What therefore you worship in ignorance, this I proclaim to you. The God who made the world and all things in it, since He is Lord of heaven and earth, does not dwell in temples made with hands; neither is He served by human hands, as though He needed anything, since He Himself gives to all life and breath and all things; and He made from one every nation of mankind to live on all the face of the earth, having determined their appointed times, and the boundaries of their habitation, that they should see God, if perhaps they might grope for Him and find Him, though He is not far from each one of us; for in Him we live and move and have our being. . .(Acts 17:24-28).

Hope this helps answer your question.

Jimmy Williams
Founder, Probe Ministries

Thank you, Sir. Well written. I really appreciate the response. I’ve read about the Flood stories that are prevalent throughout history which seems really interesting (obviously something happened). But how do we know there wasn’t simply a great flood and these stories were made by common folk (or even the leaders of the time) and written down as their own interpretation? Curious, _______.

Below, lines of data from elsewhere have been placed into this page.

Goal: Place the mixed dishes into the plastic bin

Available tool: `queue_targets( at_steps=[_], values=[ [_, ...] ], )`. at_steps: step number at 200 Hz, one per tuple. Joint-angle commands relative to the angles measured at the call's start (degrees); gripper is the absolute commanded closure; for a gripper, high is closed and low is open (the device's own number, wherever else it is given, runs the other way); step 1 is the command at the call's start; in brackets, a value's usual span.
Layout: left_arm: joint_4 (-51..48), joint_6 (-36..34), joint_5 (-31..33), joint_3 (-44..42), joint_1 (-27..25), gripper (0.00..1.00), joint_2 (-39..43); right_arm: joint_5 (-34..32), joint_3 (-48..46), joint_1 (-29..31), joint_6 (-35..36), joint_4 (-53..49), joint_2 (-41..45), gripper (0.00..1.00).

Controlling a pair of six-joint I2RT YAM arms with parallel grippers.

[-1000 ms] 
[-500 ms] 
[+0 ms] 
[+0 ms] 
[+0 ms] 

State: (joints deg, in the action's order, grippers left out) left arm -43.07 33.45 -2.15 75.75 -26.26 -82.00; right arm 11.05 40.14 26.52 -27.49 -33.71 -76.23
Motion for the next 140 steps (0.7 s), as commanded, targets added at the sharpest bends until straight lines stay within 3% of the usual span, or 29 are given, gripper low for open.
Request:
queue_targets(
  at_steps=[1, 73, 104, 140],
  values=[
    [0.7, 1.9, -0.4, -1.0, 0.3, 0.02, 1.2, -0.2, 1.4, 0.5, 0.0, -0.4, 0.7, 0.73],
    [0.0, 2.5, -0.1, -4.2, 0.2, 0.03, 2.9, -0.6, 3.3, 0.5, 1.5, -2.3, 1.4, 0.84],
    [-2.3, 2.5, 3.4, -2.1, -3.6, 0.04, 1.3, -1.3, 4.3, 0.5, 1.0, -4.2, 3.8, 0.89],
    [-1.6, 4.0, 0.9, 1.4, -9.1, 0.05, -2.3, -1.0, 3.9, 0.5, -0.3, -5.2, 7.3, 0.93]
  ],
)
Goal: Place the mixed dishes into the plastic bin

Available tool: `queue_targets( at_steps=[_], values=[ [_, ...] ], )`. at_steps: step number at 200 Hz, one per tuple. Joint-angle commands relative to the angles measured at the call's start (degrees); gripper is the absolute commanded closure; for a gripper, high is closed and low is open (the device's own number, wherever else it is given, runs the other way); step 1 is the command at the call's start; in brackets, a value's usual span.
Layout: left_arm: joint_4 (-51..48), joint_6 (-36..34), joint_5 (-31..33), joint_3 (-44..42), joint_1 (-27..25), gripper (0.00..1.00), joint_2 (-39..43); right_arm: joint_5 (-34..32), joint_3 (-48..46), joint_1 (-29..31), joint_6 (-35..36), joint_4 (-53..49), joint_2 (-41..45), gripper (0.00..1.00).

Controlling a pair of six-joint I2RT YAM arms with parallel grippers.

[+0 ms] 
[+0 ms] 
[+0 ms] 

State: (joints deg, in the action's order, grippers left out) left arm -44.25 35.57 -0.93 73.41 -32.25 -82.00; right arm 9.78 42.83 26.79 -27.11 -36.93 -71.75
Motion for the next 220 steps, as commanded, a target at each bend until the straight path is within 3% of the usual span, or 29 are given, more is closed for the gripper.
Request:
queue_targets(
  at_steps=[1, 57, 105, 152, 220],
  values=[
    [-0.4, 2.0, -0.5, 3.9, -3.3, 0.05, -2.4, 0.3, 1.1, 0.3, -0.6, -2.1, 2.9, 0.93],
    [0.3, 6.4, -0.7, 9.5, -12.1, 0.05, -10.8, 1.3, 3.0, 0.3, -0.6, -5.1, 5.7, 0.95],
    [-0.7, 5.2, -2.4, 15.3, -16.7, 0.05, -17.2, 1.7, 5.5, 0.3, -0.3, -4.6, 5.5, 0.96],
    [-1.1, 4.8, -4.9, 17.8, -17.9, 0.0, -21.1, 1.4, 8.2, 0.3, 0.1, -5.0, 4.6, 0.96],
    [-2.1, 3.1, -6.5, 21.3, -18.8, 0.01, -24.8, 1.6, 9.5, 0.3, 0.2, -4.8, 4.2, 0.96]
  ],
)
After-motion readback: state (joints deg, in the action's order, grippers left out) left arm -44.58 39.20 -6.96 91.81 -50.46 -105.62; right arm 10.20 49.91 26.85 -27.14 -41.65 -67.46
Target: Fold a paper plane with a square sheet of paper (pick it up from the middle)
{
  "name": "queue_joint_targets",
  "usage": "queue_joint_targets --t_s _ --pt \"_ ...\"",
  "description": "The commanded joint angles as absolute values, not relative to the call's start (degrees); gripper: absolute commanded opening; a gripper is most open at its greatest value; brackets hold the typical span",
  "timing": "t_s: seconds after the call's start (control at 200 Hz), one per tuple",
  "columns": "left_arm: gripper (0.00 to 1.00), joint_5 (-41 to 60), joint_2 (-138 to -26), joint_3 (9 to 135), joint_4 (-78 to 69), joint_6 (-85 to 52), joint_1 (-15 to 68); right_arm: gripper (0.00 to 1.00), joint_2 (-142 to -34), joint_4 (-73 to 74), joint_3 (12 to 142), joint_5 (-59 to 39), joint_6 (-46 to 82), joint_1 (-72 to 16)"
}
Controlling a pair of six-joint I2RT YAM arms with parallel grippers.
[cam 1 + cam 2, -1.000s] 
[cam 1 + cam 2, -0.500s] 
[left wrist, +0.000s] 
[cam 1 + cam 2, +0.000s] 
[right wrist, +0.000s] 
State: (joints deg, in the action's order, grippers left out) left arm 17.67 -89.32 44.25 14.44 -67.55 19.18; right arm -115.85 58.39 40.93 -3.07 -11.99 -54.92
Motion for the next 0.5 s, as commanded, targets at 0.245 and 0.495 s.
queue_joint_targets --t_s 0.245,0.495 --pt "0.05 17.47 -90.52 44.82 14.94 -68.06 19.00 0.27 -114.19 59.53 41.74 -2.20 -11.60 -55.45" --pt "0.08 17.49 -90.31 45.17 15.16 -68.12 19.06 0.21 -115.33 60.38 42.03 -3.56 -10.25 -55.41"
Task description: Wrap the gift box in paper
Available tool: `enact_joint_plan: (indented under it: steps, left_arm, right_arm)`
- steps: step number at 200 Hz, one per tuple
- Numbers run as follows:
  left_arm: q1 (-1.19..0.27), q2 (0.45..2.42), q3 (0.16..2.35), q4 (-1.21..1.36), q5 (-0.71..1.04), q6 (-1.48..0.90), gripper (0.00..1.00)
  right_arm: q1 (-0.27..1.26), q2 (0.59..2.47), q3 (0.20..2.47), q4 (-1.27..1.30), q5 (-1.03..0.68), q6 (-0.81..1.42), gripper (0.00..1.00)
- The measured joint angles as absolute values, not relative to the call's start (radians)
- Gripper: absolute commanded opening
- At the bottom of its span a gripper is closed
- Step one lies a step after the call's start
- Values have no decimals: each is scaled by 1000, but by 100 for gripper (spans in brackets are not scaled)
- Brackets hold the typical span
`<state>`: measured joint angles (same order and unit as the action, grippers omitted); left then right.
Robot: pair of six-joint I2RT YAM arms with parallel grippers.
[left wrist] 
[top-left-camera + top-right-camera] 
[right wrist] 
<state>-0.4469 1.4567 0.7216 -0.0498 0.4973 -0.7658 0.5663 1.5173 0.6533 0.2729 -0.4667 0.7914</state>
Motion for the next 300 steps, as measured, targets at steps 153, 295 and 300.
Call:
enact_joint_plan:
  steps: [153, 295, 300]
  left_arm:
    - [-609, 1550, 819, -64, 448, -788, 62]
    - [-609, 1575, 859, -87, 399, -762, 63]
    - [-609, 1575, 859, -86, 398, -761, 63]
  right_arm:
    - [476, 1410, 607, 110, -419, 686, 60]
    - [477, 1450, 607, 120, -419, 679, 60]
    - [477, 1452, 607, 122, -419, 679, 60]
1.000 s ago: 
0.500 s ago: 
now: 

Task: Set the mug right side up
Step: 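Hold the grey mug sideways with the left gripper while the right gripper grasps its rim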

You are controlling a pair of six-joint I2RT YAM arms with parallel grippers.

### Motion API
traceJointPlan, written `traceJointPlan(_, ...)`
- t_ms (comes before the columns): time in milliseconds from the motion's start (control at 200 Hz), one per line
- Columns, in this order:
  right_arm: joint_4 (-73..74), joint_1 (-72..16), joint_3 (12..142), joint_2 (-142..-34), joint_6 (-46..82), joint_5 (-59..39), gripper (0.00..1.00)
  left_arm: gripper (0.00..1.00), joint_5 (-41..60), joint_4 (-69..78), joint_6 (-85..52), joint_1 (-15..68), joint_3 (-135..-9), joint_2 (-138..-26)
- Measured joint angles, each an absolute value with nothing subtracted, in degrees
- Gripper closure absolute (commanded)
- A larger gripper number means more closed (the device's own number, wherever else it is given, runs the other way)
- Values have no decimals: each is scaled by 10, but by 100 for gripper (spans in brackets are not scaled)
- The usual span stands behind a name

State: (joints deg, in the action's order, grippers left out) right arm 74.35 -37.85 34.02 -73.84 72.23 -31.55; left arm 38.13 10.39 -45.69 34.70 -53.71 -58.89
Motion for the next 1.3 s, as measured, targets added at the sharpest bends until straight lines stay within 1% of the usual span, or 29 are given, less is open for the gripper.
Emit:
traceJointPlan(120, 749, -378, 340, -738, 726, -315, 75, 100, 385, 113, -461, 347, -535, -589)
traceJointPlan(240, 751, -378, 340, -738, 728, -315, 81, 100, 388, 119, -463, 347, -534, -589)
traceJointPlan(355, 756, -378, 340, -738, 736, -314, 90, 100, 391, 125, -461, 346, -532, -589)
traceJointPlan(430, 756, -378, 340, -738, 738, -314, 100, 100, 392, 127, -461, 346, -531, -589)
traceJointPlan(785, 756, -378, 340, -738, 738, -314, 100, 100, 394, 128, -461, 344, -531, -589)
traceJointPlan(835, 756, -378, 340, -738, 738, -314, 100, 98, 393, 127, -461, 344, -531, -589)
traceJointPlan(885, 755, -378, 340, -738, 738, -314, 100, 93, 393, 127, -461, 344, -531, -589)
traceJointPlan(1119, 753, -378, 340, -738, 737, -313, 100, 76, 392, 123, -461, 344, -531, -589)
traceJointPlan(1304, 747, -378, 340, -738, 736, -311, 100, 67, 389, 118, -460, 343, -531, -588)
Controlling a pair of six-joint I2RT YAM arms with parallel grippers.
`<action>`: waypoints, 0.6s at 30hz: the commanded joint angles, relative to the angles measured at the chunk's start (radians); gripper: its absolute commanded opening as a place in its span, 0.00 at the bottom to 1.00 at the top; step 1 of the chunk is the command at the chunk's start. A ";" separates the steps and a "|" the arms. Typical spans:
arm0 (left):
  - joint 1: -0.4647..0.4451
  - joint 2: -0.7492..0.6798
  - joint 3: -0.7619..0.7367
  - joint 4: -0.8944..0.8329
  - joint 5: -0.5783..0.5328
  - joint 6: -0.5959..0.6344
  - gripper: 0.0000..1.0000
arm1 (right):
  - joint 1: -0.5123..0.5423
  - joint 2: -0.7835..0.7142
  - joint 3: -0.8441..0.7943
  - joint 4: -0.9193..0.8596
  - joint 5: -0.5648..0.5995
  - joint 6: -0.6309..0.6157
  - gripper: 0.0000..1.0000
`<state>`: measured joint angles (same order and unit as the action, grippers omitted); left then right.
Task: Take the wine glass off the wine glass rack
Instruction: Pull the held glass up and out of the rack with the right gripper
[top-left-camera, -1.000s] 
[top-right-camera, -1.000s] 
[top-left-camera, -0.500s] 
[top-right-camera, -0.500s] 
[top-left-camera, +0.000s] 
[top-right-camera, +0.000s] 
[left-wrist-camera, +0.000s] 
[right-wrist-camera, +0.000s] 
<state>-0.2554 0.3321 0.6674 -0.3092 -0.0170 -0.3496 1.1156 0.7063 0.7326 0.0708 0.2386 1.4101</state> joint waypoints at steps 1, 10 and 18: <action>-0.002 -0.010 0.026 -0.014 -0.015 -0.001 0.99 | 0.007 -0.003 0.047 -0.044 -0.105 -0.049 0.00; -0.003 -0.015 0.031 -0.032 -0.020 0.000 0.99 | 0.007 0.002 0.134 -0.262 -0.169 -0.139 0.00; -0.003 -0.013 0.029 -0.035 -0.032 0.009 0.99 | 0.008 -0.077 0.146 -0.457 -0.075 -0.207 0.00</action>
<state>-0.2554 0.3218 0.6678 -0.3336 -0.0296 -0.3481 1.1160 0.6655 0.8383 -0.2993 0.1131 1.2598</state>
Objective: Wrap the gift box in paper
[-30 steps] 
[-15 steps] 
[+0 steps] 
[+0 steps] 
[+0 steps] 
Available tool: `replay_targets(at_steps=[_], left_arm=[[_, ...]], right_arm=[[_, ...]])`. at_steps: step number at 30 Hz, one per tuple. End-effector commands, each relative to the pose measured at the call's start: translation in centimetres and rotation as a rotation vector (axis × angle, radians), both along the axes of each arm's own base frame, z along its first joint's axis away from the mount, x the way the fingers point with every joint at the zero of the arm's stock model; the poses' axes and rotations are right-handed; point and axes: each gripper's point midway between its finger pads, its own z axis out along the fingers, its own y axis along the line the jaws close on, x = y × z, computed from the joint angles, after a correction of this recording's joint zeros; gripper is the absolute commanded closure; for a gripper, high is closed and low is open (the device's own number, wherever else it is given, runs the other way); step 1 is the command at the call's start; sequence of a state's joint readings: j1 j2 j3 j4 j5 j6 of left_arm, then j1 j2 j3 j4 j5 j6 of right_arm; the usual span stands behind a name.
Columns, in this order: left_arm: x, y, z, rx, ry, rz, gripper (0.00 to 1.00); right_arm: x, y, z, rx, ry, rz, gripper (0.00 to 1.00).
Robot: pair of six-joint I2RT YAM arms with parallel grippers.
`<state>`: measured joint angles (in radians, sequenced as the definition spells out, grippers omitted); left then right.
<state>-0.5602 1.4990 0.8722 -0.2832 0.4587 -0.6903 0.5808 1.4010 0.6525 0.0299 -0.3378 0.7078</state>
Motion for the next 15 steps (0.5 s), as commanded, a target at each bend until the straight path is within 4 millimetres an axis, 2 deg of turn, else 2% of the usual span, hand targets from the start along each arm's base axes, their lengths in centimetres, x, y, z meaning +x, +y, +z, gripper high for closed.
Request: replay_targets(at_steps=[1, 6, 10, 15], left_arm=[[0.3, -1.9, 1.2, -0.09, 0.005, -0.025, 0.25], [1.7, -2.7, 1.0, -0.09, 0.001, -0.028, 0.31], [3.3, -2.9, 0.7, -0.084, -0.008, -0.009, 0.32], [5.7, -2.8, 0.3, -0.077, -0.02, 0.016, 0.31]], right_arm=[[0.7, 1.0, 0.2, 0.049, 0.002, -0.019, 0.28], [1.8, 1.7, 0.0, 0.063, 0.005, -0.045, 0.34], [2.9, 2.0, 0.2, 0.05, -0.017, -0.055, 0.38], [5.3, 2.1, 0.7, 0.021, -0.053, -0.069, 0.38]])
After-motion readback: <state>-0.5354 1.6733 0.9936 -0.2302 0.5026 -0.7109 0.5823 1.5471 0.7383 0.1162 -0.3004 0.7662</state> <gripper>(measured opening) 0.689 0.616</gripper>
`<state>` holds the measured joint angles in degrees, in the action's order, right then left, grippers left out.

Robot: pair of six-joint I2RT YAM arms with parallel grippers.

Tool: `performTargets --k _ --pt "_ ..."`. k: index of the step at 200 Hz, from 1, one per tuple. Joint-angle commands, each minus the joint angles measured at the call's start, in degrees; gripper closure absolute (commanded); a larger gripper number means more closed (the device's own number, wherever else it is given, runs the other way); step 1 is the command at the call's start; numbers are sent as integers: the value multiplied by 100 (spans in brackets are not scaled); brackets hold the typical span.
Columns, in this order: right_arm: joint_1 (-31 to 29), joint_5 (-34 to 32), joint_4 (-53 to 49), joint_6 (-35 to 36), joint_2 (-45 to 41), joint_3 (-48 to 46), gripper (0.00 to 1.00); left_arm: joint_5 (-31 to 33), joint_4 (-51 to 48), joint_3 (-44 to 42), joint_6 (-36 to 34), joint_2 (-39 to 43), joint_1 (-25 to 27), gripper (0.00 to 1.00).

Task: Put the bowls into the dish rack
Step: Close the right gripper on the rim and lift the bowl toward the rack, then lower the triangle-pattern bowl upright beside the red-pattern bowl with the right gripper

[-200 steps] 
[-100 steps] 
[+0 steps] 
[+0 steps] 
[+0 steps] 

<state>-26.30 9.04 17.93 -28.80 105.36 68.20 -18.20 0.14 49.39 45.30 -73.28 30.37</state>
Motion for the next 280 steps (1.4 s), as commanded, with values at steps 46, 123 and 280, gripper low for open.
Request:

Glad you received the information. With respect to your question in this e-mail, I think the main issue is the widespread, global awareness of this event. Obviously the “tale was told” from generation to generation. The fact that it is present and widely-distributed among the folklore of so many cultures in describing their “distant past would argue for a real, historical basis. Sometimes this was handed down through oral tradition, and sometimes written. The fact that certain “particulars” vary in the accounts would indicate some interpretive innovations (this is to be expected) as the story moved on, but there is a basic “core” that seems to be consistently preserved, though some details are altered, or embellished.

There is no doubt that, sometime in the remote past, there was a gigantic flood. Theologians still argue as to whether it was global or local. What we do know, however, is that a very high percentage (I’m guessing at least 80%) of the earth’s crust is sedimentary rock; that is, rock that was formed by the pressure and weight of water.